Requirement: Give back, exactly as written, the lines from the beginning of the listing through the one that contains "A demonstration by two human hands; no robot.".

(Records provided)

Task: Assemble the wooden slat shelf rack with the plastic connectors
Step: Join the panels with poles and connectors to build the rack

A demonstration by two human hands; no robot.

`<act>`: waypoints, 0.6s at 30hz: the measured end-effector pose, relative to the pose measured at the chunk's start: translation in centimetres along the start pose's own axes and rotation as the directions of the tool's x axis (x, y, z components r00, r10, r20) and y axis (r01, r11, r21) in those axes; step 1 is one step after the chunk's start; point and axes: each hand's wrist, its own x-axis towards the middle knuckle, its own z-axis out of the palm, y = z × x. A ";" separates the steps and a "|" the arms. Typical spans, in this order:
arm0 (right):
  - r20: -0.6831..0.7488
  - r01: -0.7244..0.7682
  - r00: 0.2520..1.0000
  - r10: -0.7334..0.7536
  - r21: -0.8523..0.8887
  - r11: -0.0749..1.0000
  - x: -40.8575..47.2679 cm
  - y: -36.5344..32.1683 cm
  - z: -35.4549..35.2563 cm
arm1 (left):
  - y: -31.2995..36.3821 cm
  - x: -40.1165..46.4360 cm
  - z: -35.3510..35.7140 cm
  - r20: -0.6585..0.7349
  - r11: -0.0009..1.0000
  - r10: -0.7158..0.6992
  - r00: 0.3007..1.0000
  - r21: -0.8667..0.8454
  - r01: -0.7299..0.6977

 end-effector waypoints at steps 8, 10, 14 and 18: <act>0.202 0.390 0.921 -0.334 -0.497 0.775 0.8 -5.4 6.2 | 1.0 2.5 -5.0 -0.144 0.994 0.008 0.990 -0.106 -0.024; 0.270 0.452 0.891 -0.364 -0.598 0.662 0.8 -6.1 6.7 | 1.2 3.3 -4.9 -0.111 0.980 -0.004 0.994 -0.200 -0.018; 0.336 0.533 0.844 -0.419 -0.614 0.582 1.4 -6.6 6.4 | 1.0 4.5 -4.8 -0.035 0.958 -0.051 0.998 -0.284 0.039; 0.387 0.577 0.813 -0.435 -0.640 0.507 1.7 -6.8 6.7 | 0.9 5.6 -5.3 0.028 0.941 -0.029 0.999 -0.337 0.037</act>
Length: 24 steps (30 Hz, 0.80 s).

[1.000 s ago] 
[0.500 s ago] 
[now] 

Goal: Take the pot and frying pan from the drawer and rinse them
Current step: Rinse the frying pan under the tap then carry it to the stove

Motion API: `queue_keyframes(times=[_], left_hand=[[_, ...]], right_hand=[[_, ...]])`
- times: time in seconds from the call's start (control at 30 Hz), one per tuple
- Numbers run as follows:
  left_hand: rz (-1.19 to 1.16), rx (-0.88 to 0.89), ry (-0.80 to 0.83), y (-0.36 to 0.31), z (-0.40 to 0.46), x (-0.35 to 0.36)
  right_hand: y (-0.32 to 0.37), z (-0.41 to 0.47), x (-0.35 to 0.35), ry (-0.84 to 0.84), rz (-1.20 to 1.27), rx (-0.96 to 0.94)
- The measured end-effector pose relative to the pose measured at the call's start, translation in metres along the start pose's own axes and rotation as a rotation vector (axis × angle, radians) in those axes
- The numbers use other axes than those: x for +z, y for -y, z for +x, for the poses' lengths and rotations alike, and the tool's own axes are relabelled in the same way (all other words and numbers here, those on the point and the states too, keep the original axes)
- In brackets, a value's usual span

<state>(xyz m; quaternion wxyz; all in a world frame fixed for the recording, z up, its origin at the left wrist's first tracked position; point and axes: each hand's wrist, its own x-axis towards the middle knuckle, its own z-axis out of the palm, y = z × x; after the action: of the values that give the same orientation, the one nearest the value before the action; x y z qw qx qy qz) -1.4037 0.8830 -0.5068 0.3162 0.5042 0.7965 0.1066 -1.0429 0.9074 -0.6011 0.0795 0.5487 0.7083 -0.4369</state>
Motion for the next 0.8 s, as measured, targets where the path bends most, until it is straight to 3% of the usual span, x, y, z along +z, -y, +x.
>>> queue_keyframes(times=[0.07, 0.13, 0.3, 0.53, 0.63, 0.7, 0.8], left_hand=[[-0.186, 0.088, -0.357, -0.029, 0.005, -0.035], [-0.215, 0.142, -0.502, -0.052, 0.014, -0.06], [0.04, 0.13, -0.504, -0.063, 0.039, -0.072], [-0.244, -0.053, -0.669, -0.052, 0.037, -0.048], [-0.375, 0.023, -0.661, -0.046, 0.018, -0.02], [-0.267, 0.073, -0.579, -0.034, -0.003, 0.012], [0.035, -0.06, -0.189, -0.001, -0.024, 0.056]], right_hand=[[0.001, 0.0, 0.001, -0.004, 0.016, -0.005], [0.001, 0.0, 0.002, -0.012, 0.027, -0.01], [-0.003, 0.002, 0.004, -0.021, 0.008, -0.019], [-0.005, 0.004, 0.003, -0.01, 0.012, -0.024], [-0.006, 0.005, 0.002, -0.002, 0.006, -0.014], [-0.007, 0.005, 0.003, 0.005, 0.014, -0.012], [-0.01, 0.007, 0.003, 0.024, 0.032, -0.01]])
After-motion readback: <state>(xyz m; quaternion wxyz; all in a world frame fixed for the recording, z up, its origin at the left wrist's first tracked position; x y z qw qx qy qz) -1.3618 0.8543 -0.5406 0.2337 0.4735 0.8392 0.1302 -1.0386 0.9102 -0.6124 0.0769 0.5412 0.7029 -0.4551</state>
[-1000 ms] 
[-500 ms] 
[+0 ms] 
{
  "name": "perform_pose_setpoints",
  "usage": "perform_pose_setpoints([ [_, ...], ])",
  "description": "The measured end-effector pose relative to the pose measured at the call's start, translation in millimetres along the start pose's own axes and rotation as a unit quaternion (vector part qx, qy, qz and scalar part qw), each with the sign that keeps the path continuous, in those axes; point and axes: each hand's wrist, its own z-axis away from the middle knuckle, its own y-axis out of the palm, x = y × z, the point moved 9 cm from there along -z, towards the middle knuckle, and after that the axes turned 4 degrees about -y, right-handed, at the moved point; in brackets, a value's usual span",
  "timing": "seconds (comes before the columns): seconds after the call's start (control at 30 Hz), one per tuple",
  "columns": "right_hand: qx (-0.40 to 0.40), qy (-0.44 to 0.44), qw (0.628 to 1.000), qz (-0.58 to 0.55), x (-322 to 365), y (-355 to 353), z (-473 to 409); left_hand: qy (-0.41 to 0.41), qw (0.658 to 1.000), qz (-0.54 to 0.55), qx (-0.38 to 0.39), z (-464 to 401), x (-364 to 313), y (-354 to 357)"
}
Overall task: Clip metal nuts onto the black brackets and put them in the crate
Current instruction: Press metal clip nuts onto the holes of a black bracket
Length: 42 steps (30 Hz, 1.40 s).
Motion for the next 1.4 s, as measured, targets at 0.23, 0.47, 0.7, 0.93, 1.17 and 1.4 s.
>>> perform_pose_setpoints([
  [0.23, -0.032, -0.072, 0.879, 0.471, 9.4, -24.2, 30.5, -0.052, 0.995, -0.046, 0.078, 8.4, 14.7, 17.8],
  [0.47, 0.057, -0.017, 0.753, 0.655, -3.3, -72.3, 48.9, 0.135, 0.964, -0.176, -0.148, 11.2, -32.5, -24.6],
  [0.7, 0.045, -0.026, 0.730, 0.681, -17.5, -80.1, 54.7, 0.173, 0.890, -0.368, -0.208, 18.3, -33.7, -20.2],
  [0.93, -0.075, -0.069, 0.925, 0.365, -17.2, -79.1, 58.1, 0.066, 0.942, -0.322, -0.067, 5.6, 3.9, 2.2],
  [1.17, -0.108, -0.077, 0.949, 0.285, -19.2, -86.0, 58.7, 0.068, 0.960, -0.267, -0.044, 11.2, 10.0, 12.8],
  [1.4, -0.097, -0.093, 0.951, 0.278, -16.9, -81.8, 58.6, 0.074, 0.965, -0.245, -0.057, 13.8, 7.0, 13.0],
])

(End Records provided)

Result of this exercise:
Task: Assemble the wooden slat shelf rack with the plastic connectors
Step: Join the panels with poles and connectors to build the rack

A demonstration by two human hands; no robot.

This concludes the answer to the exercise.